Du jamais vu dans l'Extrême-Nord. Le candidat à la présidentielle Issa Tchiroma Bakary a été accueilli par une foule immense à son retour à Kousseri, quelques heures après avoir été bloqué aux frontières camerounaises. Un bain de foule historique qui transforme un incident diplomatique en triomphe politique.
Ce qui devait être un incident embarrassant s'est transformé en démonstration de force politique. Issa Tchiroma Bakary, candidat à l'élection présidentielle du 12 octobre 2025, a été accueilli par une foule des grands jours à son arrivée à Kousseri, dans l'Extrême-Nord, après avoir finalement pu regagner le territoire camerounais dans la nuit de mardi à mercredi.
Selon les informations relayées par l'activiste Patrick Mba'lla sur les réseaux sociaux, l'ancien ministre de la Communication aurait quitté le territoire camerounais ces dernières heures pour se rendre au Tchad, à Ndjamena, avant de tenter de rentrer par la frontière de Kousseri. À son arrivée aux postes-frontières camerounais, les forces de sécurité auraient initialement bloqué son passage, créant une situation de tension en pleine nuit.
"Alors qu'il s'était rendu à Ndjamena au Tchad pour récupérer de l'argent (origine douteuse), Issa Tchiroma se trouve en ce moment bloqué en pleine nuit au Tchad juste à l'entrée de la frontière camerounaise", avait publié Patrick Mba'lla, ajoutant qu'il était "interdit à un homme politique en campagne de passer par un pays étranger pour rentrer clandestinement dans son pays d'origine".
L'activiste proche du pouvoir avait même demandé aux services de police aux frontières d'ouvrir une enquête et de fouiller "de fond en comble" le véhicule du candidat.
Mais c'est finalement un tout autre scénario qui s'est déroulé. Après plusieurs heures de négociations et de tractations, Issa Tchiroma Bakary a pu franchir la frontière et pénétrer sur le territoire camerounais. Et c'est là que le spectacle a commencé.

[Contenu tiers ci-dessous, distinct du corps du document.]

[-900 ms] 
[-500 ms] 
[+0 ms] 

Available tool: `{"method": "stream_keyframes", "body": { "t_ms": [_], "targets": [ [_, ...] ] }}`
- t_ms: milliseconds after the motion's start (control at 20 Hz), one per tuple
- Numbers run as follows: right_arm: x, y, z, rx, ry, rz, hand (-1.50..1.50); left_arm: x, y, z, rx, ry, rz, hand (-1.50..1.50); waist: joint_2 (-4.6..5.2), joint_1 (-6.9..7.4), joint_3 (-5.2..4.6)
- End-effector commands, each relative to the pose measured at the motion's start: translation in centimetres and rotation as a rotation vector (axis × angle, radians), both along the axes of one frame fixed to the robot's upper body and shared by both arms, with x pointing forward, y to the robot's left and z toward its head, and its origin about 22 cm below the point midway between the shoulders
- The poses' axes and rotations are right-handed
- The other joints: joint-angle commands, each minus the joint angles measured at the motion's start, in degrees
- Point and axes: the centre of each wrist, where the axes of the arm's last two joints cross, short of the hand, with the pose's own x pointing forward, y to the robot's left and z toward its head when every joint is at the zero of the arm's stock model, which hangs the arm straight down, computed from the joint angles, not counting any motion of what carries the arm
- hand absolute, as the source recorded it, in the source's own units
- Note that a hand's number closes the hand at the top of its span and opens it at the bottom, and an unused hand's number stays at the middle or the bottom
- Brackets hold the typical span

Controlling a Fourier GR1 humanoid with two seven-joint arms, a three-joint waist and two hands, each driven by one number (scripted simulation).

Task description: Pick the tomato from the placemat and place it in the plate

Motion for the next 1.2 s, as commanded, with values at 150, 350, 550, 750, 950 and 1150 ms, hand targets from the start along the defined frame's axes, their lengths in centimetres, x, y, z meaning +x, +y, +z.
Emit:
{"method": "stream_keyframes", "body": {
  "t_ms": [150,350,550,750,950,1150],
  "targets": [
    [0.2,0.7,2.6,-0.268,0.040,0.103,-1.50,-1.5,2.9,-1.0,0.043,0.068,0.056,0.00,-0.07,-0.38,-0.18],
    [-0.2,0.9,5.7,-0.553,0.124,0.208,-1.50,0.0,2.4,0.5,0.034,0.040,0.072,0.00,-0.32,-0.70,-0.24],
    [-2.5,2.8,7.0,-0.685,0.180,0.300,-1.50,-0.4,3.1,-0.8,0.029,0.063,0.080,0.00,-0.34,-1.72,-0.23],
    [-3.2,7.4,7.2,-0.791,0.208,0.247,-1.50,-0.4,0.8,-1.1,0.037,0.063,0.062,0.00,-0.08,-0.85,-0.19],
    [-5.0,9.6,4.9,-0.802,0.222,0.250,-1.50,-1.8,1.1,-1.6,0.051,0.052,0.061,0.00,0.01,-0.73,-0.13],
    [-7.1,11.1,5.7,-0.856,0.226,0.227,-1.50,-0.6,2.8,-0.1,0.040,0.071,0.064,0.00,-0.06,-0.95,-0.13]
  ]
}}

Des milliers de sympathisants, informés du blocage de leur candidat, s'étaient massés dans les rues de Kousseri pour l'accueillir. Des scènes de liesse populaire rarement vues dans cette ville frontalière ont marqué son arrivée. Drapeaux aux couleurs de sa campagne, chants, danses traditionnelles : l'accueil réservé à l'ancien ministre a pris des allures de victoire anticipée.
"C'est du jamais vu à Kousseri ! Le peuple a montré qu'il ne se laissera pas intimider. Plus on essaie de nous bloquer, plus nous sommes déterminés", s'est exclamé un militant présent sur place, préférant garder l'anonymat.
Cet incident n'est pas le premier du genre pour Issa Tchiroma Bakary. Il y a quelques mois, le candidat avait tenté de se rendre au Sénégal où il prévoyait d'aller se recueillir sur la tombe de l'ancien président du Cameroun, Ahmadou Ahidjo. Mais il avait été empêché de prendre son vol et finalement interdit de sortir du territoire camerounais, sans explications officielles.
"Ils m'ont interdit de sortir, maintenant, je suis interdit de sortir du pays carrément… Encore 70 jours, le compte à rebours de leur fin est enclenché...", avait déclaré Tchiroma lors d'une rencontre avec des jeunes, faisant référence à l'échéance électorale.
Pour les observateurs de la scène politique camerounaise, ces incidents à répétition pourraient paradoxalement servir la campagne de l'ancien ministre. En se présentant comme victime d'un système qui tente de l'empêcher de mener sa campagne, Issa Tchiroma Bakary renforce son image de candidat anti-système, celui qui dérange le pouvoir en place.
Le bain de foule de Kousseri, dans l'un des bastions du septentrion camerounais, envoie un message fort : les tentatives de restriction de ses mouvements ne font qu'accroître sa popularité sur le terrain. Chaque blocage se transforme en opportunité de mobilisation, chaque obstacle en argument de campagne.